● Problem to work on
Exactly reproduce all the records, keeping pictures out of the copy.

● Data shown
———

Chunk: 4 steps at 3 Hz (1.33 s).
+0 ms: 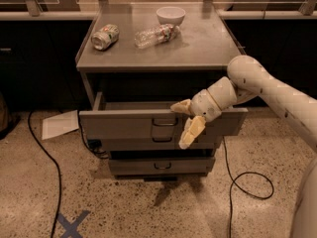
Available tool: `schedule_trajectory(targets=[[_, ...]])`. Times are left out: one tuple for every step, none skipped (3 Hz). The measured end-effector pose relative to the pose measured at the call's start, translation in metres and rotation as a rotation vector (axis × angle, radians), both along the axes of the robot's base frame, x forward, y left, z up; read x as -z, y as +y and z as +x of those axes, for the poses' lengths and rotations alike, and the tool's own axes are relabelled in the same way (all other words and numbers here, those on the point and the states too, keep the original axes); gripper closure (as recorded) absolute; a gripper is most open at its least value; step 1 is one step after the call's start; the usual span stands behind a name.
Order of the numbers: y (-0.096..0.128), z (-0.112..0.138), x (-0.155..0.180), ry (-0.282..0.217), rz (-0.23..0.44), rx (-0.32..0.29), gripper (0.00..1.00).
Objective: Open top drawer
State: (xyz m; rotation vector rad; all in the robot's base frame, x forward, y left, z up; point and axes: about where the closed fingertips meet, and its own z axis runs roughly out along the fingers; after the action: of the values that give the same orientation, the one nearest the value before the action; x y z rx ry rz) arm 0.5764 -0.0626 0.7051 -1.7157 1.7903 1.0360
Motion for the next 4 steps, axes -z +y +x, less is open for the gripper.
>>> schedule_trajectory(targets=[[0.005,0.012,-0.016,-0.045,-0.002,-0.021,0.0],[0.007,0.03,-0.048,-0.12,-0.015,-0.03,0.0],[0.005,0.037,-0.046,-0.104,-0.02,-0.025,0.0],[0.001,0.028,-0.019,-0.035,-0.006,-0.01,0.0]])
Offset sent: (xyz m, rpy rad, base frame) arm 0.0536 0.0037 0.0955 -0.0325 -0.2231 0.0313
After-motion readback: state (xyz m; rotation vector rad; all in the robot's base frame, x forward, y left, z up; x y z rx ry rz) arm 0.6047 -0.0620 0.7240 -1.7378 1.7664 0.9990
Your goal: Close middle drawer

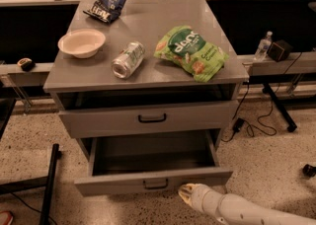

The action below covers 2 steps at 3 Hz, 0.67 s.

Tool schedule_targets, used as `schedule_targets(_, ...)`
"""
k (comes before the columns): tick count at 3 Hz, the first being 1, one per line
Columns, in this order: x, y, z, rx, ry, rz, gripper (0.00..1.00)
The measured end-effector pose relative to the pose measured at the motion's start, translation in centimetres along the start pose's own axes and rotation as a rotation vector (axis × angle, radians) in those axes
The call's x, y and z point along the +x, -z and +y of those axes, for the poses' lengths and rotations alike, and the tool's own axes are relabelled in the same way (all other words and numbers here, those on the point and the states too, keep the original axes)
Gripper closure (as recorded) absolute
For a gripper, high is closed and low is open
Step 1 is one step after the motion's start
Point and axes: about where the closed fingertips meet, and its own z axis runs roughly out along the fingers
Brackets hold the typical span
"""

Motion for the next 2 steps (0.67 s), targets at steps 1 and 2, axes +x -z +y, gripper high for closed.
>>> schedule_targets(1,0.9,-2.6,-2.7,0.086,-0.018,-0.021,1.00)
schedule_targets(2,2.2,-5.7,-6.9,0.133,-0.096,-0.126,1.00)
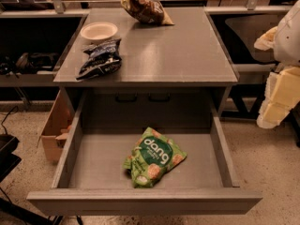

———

● Your solution
Chunk: 4 steps at 3 Hz (1.33 s).
+0 ms: 
Available tool: `schedule_trajectory(targets=[[_, ...]])`. Times are left out: one tuple for every step, none skipped (3 Hz). The measured end-effector pose relative to the pose measured at the call's start, translation in metres and rotation as a rotation vector (axis × angle, radians), both along the axes of the robot's base frame, x forward, y left, z up; read x as -z, y as +y and z as +x of those axes, for the poses' lengths and rotations alike, and the tool's own axes are relabelled in the same way (all other words and numbers here, those on the point and the states too, keep the original axes); gripper closure (as recorded) absolute; a gripper is most open at its least value; step 1 is one step after the call's start; the usual span stands behind a name.
Order of the numbers: y (-0.096..0.128), z (-0.112..0.138), x (-0.155..0.180), ry (-0.282..0.217), rz (-0.23..0.44), rx (-0.32..0.29), gripper (0.00..1.00).
Objective: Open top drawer
State: (xyz m; rotation vector rad; all in the robot's base frame, x forward, y left, z up; point and axes: about where the closed fingertips meet, and its own z axis runs roughly out along the fingers; after the action: of the values that give the same orientation, the one nearest the value before the action; x y z rx ry rz) arm 0.5764 -0.0626 0.7051 -1.7157 1.7903 1.0360
Motion for the next 4 steps, axes -z +y +x, less is open for the gripper.
>>> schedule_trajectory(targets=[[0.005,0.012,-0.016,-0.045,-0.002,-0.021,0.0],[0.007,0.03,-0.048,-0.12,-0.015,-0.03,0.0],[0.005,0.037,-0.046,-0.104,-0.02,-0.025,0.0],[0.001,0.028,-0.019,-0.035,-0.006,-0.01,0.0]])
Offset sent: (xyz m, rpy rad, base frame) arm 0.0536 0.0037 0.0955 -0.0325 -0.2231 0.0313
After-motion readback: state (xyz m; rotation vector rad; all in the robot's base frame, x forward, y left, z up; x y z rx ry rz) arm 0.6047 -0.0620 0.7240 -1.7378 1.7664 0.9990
Your goal: Close middle drawer


The action below covers 2 steps at 3 Hz, 0.67 s.

Tool schedule_targets, used as `schedule_targets(_, ...)`
"""
k (comes before the columns): tick count at 3 Hz, the first being 1, one per line
Columns, in this order: x, y, z, rx, ry, rz, gripper (0.00..1.00)
The measured end-effector pose relative to the pose measured at the motion's start, translation in centimetres along the start pose's own axes and rotation as a rotation vector (axis × angle, radians) in those axes
The call's x, y and z point along the +x, -z and +y of those axes, for the poses' lengths and rotations alike, and the tool's own axes are relabelled in the same way (all other words and numbers here, those on the point and the states too, keep the original axes)
Gripper closure (as recorded) absolute
For a gripper, high is closed and low is open
Step 1 is one step after the motion's start
Point and axes: about where the closed fingertips meet, and its own z axis runs roughly out along the fingers
Brackets hold the typical span
"""

Motion for the next 2 steps (0.67 s), targets at steps 1 and 2, axes +x -z +y, gripper high for closed.
>>> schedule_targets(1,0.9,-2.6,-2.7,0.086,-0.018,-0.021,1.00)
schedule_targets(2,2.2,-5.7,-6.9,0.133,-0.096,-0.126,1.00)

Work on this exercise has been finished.